In writing or the making of art, this might translate into setting a goal and envisioning the joy of reaching that goal daily. It could mean saying a small prayer to the One that Gives all provision. It could mean writing morning pages, sharpening a skill, exercising to get blood flowing to your brain and eating a healthy breakfast. Most important of all is preparing yourself for the ups and downs of the business of art – the writer’s block, the networking (that’s my LEAST favorite part) and the rejection (over and over again).

  1. Subordinate all resources to achieving that goal at that time.

My goal during Salah is to worship Allah (SWT), Insha Allah. That means no distractions. Phones go off, doors are closed or a quiet corner is found.
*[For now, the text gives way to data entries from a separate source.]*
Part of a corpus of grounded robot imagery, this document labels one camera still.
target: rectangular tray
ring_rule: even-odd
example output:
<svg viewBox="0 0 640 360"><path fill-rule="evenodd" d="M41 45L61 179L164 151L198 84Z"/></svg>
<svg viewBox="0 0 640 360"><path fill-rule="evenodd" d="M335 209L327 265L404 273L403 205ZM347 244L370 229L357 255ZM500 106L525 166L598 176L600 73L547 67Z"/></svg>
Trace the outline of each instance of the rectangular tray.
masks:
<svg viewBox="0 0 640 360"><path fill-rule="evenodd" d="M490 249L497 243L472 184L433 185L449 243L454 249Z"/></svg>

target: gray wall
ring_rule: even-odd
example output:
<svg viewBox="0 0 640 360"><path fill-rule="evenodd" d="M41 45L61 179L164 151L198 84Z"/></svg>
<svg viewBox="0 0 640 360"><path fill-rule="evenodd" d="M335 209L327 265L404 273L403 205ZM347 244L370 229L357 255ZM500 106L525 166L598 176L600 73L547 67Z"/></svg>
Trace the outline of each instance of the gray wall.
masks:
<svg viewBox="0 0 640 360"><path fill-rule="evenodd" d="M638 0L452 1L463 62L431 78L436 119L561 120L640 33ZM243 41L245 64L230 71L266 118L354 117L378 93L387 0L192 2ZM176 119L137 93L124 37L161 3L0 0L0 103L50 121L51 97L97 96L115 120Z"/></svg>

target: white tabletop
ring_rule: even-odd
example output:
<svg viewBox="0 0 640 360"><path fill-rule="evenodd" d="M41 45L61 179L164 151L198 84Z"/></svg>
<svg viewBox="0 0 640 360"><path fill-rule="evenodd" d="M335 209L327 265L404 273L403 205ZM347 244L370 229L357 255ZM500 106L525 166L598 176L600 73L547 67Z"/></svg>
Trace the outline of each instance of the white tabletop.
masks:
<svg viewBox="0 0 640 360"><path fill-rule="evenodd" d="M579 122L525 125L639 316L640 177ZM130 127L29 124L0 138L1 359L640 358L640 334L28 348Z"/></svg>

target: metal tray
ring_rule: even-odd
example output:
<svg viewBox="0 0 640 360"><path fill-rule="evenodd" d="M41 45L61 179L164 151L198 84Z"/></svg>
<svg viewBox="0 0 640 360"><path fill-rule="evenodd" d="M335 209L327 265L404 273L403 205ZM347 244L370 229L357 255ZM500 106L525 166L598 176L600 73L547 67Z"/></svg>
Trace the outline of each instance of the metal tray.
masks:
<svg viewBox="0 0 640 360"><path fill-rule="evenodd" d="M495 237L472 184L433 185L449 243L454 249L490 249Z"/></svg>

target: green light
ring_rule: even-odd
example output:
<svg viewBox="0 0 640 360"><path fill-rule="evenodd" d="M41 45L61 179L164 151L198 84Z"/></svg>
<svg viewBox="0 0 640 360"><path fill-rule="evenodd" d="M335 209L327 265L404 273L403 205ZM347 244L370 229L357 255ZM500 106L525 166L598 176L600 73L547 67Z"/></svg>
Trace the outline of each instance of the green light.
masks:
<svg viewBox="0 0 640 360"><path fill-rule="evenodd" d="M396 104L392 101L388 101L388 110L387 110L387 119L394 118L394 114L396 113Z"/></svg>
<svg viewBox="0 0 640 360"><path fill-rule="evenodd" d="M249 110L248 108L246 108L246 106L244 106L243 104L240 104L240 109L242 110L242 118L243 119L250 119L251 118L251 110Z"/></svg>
Parents, children, spouses and colleagues are told what prayer looks like and what we need to achieve it – that means no talking.

I imagine to truly pour yourself into your work, you would need to do something similar; channel all of your resources into achieving your goal.

What are your mental, physical and spiritual resources?

Once you’ve listed them, how can you best channel them into making the best art you can?

Since art is a social product and meant to be consumed by the community at large, perhaps engaging those social resources becomes exponentially important.

Here are some suggestions:

Ask your family to leave you alone when you’re in a corner with your laptop, when you have a sign on your door or on your forehead, when you’re in your garage messing around with wood.

Ask the most critical member in your family/friend/professional circle to look at your work and give you their worst (at the very least, it’ll humble you. At the very most, it will let you know what emotions are actually induced by your surrealist expressionist papier mache sculpture.)

(That’s actually really cool. If a sculptor is reading this, please consider doing that.)

Ask an Imam if the art you’re making is worthy of a Muslim.

  1. Remember to thank Allah (SWT) for the gift of another day at work.

If art is truly Ibadah, we will never know if our good deeds are accepted till Judgment day and the Dunya is a poor indicator of Allah (SWT)’s pleasure with us. Hence, it is best to leave the outcome to Allah (SWT).  The only way we can guarantee fulfillment is taking pride in the work itself and our mindset as we approach the work.

If it’s good, if it’s bad, if it’s ugly – remember to thank Allah (SWT). Just because it came out.

Making art seems a lot like what I imagine giving birth is like – a struggle but also a great joy, a great gift from Allah. Like children, our art will try us in every possible way – before, during and, for many long years, after their birth.

(As you might have guessed, I’m rethinking that 7 kids thing.)

All of this ties down to fighting Shaitan who causes us to despair, what Steven Pressfield would call resistance (The War of Art is an incredible book which I would recommend to anyone who’s ever tried to tackle a challenge.)

If we are the stage of our Iman where we would accept no excuse for missing our Salah, if we truly think our  art is what Allah (SWT) has destined for us, perhaps we should apply the same rigor to it.

Today, right now, I make a commitment to write at least an hour a day. It’s the least I can do to get things done.

Wassalam and Fee Amanillah,

The Happy (and Insha Allah, productive) Muslimah.